- [The data]:

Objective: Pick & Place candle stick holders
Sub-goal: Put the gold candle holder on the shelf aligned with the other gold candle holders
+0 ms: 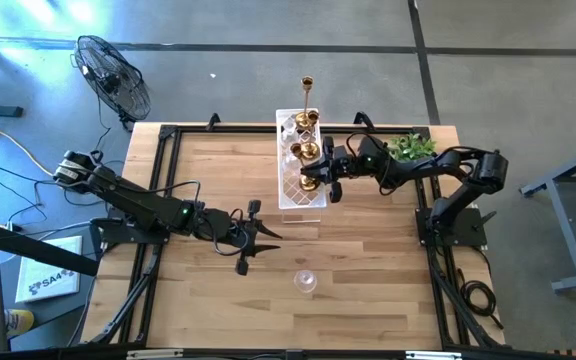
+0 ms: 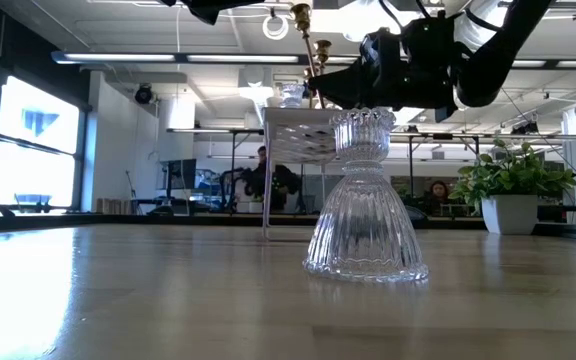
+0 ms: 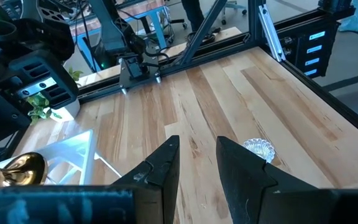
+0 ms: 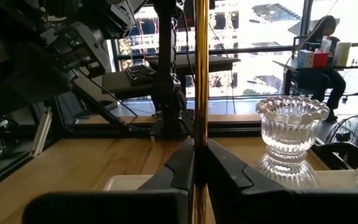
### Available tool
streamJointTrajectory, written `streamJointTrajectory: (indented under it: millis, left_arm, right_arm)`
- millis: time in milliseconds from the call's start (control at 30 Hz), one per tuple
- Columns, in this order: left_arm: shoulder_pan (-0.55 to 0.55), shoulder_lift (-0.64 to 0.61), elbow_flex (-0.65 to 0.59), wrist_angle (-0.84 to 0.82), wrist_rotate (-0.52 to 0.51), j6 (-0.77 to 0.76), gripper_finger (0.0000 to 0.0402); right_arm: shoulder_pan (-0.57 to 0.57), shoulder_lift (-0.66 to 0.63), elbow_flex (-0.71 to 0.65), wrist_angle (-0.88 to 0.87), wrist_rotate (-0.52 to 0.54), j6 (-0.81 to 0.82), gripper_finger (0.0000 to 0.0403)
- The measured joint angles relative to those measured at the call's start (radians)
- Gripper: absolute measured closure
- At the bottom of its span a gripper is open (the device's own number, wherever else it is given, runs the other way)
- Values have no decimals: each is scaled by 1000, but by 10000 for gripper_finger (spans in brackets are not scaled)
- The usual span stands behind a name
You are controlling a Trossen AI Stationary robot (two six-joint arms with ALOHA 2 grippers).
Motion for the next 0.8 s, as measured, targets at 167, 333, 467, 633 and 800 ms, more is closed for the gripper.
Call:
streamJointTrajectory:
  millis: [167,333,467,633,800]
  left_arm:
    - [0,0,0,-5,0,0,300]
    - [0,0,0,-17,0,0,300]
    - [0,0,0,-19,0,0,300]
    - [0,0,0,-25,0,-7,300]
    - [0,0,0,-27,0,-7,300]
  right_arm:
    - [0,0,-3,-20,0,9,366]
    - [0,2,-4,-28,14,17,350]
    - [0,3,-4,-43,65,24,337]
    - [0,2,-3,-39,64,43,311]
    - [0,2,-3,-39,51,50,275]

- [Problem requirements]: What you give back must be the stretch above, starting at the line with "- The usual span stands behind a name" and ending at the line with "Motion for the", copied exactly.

- [Problem solution]:
- The usual span stands behind a name
You are controlling a Trossen AI Stationary robot (two six-joint arms with ALOHA 2 grippers).
Motion for the next 0.8 s, as measured, targets at 167, 333, 467, 633 and 800 ms, more is closed for the gripper.

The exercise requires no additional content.